_What to do_
Word for word, restate the lines of the data from the first through the one containing "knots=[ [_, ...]", and nothing else.

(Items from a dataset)
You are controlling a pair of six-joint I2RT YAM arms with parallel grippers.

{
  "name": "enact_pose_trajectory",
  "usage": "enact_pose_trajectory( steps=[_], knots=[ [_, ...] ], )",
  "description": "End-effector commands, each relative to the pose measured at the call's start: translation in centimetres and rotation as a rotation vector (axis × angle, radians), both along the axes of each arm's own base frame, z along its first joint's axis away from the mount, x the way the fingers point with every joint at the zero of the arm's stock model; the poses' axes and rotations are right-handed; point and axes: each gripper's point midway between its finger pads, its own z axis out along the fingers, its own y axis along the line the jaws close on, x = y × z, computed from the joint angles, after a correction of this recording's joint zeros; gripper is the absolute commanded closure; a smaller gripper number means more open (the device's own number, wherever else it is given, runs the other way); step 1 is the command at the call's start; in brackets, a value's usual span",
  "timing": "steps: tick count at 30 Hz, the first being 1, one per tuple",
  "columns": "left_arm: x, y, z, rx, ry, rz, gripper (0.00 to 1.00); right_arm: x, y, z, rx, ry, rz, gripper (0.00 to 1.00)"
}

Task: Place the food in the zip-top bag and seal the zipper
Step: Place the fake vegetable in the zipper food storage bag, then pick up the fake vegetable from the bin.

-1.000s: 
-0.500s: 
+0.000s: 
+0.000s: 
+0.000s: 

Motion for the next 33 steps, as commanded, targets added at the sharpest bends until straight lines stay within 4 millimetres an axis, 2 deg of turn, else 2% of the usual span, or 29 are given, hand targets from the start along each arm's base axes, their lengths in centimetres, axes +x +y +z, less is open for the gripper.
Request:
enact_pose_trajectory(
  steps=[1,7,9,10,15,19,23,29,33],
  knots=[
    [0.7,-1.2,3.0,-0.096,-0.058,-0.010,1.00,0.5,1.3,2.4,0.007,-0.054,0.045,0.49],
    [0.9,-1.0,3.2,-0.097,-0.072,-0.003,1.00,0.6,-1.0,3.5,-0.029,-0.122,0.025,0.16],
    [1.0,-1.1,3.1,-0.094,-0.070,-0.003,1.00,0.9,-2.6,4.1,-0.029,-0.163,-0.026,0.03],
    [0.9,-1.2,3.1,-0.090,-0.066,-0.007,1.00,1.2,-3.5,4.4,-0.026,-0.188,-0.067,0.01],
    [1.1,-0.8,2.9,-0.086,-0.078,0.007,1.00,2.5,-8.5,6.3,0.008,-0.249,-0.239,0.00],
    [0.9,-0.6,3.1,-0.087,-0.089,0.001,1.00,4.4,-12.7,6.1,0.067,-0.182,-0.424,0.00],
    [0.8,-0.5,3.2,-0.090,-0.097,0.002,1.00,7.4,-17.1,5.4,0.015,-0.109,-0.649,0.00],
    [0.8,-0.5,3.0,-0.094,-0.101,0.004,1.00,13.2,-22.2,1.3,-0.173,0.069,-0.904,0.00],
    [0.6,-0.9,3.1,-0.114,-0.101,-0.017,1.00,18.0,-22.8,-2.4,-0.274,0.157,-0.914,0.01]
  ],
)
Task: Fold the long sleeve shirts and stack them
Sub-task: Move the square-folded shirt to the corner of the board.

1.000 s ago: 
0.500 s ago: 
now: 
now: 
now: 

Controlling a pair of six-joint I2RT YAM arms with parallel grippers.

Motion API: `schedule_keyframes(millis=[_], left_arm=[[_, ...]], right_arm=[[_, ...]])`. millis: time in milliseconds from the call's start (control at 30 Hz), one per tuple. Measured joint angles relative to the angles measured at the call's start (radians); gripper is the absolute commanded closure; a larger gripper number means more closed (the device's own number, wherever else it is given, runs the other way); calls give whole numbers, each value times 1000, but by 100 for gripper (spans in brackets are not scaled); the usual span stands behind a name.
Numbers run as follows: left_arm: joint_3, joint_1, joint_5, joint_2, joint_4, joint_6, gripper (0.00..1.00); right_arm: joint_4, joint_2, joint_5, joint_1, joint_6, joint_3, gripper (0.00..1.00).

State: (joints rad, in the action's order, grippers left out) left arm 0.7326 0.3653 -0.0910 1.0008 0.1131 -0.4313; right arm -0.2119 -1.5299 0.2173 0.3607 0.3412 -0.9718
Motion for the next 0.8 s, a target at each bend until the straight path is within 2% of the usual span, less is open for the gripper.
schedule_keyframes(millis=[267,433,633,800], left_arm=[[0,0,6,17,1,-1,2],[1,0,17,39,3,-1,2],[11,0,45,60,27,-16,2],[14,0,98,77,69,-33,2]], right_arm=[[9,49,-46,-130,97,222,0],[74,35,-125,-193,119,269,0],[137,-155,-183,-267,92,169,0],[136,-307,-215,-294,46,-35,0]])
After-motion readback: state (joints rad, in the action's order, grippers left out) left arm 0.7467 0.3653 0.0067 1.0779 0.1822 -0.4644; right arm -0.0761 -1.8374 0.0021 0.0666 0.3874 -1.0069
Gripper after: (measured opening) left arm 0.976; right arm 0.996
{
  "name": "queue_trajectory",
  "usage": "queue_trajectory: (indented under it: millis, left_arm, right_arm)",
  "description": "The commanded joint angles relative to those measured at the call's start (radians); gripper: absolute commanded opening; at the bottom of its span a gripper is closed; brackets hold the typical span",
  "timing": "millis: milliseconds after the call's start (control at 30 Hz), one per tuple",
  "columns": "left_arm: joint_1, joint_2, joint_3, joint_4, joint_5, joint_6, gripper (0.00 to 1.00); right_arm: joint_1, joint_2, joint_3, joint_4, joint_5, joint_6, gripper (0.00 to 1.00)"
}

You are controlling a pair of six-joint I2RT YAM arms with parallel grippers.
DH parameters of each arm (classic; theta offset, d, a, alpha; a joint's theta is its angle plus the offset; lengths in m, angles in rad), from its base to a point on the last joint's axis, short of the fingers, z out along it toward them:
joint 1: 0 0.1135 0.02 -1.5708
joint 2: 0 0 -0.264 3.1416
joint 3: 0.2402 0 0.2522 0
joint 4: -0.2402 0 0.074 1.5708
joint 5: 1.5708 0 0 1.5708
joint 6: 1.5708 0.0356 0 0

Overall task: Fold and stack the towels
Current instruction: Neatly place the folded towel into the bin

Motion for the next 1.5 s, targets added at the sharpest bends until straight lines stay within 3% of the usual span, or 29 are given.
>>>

_Answer for this exercise_
You are controlling a pair of six-joint I2RT YAM arms with parallel grippers.

{
  "name": "enact_pose_trajectory",
  "usage": "enact_pose_trajectory( steps=[_], knots=[ [_, ...] ], )",

What this exercise needed has been supplied.